À cet instant la porte vermoulue s’ébranla de nouveau sous le choc de plusieurs vigoureux coups de poing.

– Qui est là? dit Mme de Fermont d’une voix tremblante.

Une voix ignoble, rauque, enrouée, répondit:

– Ah çà! vous êtes donc sourdes, les voisines? Ohé!… les voisines! Ohé!…

– Que voulez-vous? Monsieur, je ne vous connais pas, dit Mme de Fermont en tâchant de dissimuler l’altération de sa voix.

– Je suis Robin… votre voisin… donnez-moi du feu pour allumer ma pipe… allons, houp! et plus vite que ça!

– Mon Dieu! c’est cet homme boiteux qui est toujours ivre, dit tout bas la mère à sa fille.

– Ah çà!… allez-vous me donner du feu, ou j’enfonce tout… nom d’un tonnerre!

– Monsieur… je n’ai pas de feu…

– Vous devez avoir des allumettes chimiques… tout le monde en a… ouvrez-vous… voyons?

– Monsieur… retirez-vous…

– Vous ne voulez pas ouvrir, une fois… deux fois?…

– Je vous prie de vous retirer ou j’appelle…

– Une fois… deux fois… trois fois… non… vous ne voulez pas? Alors je démolis tout!… Hue! donc.

Et le misérable donna un si furieux coup dans la porte qu’elle céda, la méchante serrure qui la fermait ayant été brisée.

Les deux femmes poussèrent un grand cri d’effroi.

Mme de Fermont, malgré sa faiblesse, se précipita au-devant du bandit au moment où il mettait un pied dans le cabinet et lui barra le passage.

– Monsieur, cela est indigne! Vous n’entrerez pas! s’écria la malheureuse mère en retenant de toutes ses forces la porte entrebâillée. Je vais crier au secours…

Et elle frissonnait à l’aspect de cet homme à figure hideuse et avinée.

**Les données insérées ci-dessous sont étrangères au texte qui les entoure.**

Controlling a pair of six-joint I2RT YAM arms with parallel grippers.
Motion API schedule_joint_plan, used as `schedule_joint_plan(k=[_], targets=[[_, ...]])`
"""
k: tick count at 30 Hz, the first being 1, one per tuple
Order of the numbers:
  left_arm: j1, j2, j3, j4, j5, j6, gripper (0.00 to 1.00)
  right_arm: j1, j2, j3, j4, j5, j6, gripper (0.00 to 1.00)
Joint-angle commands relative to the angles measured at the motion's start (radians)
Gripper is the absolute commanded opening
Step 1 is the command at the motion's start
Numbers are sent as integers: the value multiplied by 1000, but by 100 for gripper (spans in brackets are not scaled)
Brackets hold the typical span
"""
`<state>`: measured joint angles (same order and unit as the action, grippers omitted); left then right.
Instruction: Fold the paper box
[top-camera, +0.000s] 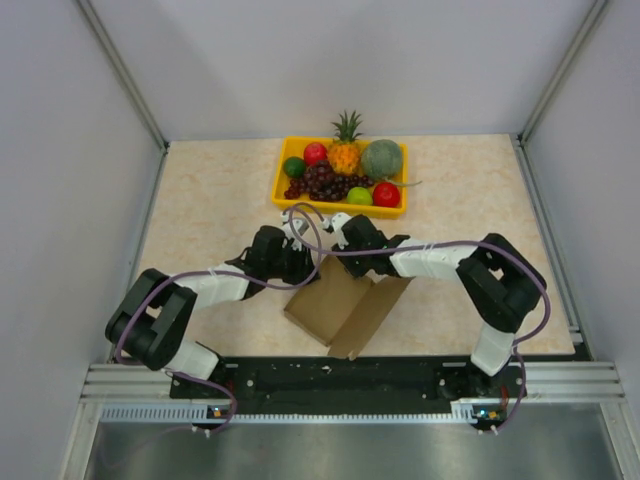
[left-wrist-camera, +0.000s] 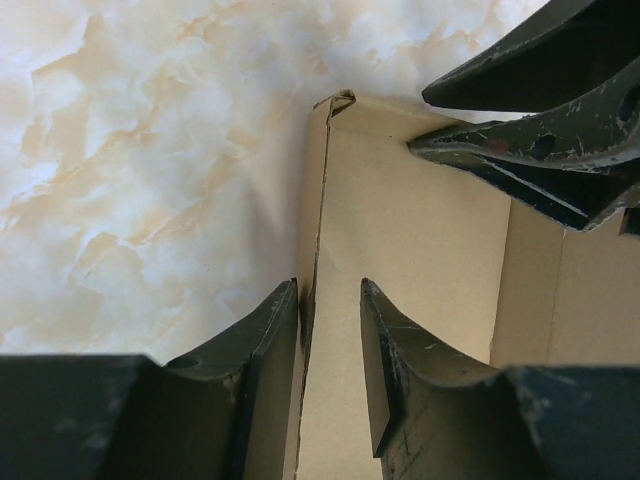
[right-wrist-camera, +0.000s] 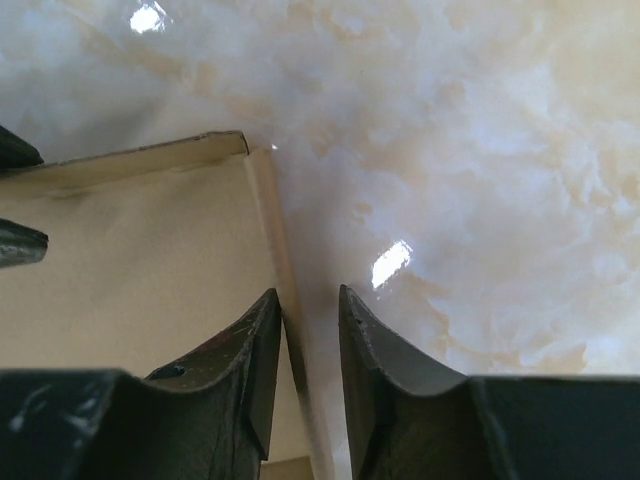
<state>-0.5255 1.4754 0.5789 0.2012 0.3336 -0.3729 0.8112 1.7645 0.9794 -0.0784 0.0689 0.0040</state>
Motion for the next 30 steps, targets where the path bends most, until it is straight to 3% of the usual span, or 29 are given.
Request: schedule_joint_plan(k=[1, 10, 14, 16, 17, 19, 20, 24, 30], targets=[[-4, -23, 12, 13, 25, 9, 37, -21, -43, 50, -190, -138, -42, 31], [-4, -17, 13, 18, 36, 8, 37, -49, -59, 73, -228, -149, -99, 30], [-5, -17, 12, 21, 44, 5, 37, -49, -28, 71, -224, -120, -130, 17], [-4, -12, 12, 24, 53, 3, 38, -43, -20, 45, -196, -94, -139, 3], [-4, -9, 12, 26, 54, 3, 39, -23, -20, 29, -175, -11, -144, 0], [-4, -4, 9, 29, 58, -1, 39, 8, -36, -11, -81, 49, -144, 0], [-4, -6, 9, 30, 59, -3, 39, 31, -45, -28, -36, 166, -144, 0], [-4, -23, -1, 40, 62, -15, 39, 97, -27, -5, -28, 273, -119, 0], [-4, -36, -13, 46, 56, -23, 39, 111, 23, -54, 28, 289, -90, 0]])
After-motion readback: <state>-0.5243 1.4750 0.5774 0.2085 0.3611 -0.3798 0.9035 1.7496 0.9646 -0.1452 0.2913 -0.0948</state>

– De quoi, de quoi? reprit-il, est-ce que l’on ne s’oblige pas entre voisins? Il fallait m’ouvrir, j’aurais rien enfoncé.

Puis, avec l’obstination stupide de l’ivresse, il ajouta, en chancelant sur ses jambes inégales:

– Je veux entrer, j’entrerai… et je ne sortirai pas que je n’aie allumé ma pipe.

– Je n’ai ni feu ni allumettes. Au nom du ciel, monsieur, retirez-vous.

– C’est pas vrai, vous dites ça pour que je ne voie pas la petite qui est couchée. Hier vous avez bouché les trous de la porte. Elle est gentille, je veux la voir… Prenez garde à vous… je vous casse la figure, si vous ne me laissez pas entrer… je vous dis que je verrai la petite dans son lit et que j’allumerai ma pipe… Ou bien je démolis tout! Et vous avec!…

– Au secours, mon Dieu!… Au secours!… cria Mme de Fermont, qui sentit la porte céder sous un violent coup d’épaule du gros boiteux.